Städtische Wirtschaftsförderung gehört in das Kompetenzzentrum

"Die städtische Wirtschaftsförderung gehört in das geplante Kompetenzzentrum Wirtschaft im ehemaligen Nino-Spinnereihochbau an der Steinstraße", betont die Nordhorner CDU-Bürgermeisterkandidatin Erika Meier-Schinke. Damit widerspricht sie der mehrfach von Bürgermeister Hüsemann geäußerten Absicht, mit der städtischen Wirtschaftsförderungs-Abteilung nicht in dieses Gebäude einzuziehen.
Nach Ansicht von Meier-Schinke wird es von großem Nachteil sein, wenn wichtige Institutionen, Verbände und Organisationen und der Landkreis mit seiner Wirtschaftsförderung im künftigen Kompetenzzentrum Wirtschaft angesiedelt werden und die städtische Wirtschaftsförderungs-Abteilung dort nicht vorhanden ist.
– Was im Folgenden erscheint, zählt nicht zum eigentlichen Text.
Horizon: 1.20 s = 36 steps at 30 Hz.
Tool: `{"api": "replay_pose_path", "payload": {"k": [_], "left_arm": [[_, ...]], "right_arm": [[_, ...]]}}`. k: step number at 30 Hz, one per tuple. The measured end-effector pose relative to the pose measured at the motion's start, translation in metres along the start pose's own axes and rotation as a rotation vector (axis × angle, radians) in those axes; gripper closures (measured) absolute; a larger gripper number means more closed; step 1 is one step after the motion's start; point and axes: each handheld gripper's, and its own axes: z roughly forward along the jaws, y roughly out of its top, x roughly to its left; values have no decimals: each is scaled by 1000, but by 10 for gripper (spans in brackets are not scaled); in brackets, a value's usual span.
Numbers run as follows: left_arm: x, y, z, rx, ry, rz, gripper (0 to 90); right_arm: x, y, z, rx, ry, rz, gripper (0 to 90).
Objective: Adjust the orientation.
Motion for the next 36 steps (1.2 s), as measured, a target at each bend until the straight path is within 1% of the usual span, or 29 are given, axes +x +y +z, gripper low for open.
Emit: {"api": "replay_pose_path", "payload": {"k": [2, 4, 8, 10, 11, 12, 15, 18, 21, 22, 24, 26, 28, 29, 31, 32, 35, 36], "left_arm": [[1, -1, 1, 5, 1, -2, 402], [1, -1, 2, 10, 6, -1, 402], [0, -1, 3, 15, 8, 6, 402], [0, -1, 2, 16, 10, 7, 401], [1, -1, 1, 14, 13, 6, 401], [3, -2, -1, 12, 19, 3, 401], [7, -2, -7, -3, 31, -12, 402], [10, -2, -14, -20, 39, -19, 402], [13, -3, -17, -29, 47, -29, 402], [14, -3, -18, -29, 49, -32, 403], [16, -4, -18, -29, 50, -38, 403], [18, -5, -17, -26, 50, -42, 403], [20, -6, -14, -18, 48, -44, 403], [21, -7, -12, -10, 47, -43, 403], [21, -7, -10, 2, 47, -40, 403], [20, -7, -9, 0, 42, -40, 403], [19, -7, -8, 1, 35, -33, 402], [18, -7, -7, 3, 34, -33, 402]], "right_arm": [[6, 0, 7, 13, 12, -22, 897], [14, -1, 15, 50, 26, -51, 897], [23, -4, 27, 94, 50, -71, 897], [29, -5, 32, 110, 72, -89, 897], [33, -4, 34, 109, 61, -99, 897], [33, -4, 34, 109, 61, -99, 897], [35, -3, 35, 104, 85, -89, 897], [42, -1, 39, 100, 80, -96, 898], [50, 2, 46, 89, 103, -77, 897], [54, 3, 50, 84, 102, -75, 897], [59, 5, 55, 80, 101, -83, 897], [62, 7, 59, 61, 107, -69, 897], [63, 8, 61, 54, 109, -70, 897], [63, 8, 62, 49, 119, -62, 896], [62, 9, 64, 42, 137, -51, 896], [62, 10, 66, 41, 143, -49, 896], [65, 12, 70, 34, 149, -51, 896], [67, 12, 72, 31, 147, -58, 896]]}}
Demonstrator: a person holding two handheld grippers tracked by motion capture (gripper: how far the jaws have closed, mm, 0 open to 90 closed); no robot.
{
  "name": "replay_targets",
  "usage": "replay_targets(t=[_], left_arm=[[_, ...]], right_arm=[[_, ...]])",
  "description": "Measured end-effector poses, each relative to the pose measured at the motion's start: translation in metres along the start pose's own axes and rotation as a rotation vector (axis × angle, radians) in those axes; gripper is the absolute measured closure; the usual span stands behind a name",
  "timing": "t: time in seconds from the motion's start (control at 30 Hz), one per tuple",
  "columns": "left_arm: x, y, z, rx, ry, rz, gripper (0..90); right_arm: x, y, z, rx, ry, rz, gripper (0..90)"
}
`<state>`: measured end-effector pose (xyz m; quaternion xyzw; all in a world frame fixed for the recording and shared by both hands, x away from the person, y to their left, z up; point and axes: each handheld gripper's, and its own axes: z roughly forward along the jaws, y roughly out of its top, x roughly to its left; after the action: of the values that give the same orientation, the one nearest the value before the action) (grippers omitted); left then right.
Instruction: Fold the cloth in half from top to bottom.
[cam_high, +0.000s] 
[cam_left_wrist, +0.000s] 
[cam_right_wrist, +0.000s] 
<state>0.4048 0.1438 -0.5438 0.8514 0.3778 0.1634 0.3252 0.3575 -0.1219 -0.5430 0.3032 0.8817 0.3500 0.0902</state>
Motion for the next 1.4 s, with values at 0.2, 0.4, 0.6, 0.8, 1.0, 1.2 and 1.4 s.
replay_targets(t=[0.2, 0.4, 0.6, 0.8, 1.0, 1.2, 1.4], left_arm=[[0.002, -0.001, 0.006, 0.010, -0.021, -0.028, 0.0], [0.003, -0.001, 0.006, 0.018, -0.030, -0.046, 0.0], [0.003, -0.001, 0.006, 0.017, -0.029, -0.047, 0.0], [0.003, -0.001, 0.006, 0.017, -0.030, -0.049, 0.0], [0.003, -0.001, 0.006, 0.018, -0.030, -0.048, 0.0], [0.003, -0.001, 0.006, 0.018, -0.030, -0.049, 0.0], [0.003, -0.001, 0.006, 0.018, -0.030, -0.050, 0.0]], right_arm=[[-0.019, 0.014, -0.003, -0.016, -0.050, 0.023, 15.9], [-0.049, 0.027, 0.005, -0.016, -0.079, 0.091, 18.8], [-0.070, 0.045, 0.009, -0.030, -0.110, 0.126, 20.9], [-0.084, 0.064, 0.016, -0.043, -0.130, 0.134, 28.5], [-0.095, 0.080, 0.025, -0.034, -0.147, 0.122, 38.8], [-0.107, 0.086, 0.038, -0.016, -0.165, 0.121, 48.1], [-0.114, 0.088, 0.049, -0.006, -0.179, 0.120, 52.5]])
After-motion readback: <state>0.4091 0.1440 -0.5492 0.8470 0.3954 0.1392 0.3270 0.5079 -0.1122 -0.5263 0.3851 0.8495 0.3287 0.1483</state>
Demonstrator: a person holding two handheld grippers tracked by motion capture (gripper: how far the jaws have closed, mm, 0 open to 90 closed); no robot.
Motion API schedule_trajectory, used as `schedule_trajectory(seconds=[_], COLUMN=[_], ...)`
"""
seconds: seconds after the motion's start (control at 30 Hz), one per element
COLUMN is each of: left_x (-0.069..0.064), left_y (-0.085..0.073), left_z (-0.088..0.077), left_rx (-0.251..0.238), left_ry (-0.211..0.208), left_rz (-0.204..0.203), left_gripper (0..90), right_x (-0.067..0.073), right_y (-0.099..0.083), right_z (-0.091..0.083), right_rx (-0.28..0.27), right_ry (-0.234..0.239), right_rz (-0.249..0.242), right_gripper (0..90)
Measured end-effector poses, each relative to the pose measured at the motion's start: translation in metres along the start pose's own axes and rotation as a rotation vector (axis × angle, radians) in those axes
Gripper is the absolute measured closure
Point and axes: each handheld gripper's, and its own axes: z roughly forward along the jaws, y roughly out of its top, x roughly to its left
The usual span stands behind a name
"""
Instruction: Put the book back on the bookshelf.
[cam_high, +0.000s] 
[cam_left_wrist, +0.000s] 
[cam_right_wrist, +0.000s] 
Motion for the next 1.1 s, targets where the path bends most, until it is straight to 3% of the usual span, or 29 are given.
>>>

Diese Abteilung als Einrichtung zur Dienstleistung für die Ansiedlung und Betreuung von Unternehmen zur Schaffung und Erhaltung von Arbeitsplätzen in Nordhorn muss "vor Ort" in räumlicher Nähe der verschiedenen Wirtschaftseinrichtungen untergebracht sein. Hier kann sie als wesentlicher Ansprechpartner für neue und vorhandene Unternehmen räumlich konzentriert Gespräche führen und tätig werden. Das gilt dann auch mit den Mitarbeiter/innen der Wirtschaftsförderung des Landkreises. Ansonsten könnte die Stadt Nordhorn leicht "außen vor" sein.
"Die CDU wird alles tun, damit Nordhorn bei der Ansiedlung von Unternehmen mehr in den Vordergrund rückt. Ein wichtiger Schritt dazu ist die Schaffung des Kompetenzzentrum Wirtschaft, das alle wichtigen Institutionen und Einrichtungen der Wirtschaft zusammen fassen soll", erklärt dazu Meier-Schinke. Deshalb fordert sie den Nordhorner Bürgermeister auf, seine bisherige ablehnende Haltung zur Unterbringung der städtischen Wirtschaftsförderung in diesem Gebäude aufzugeben, "weil sie dort auch ihren Platz haben muss".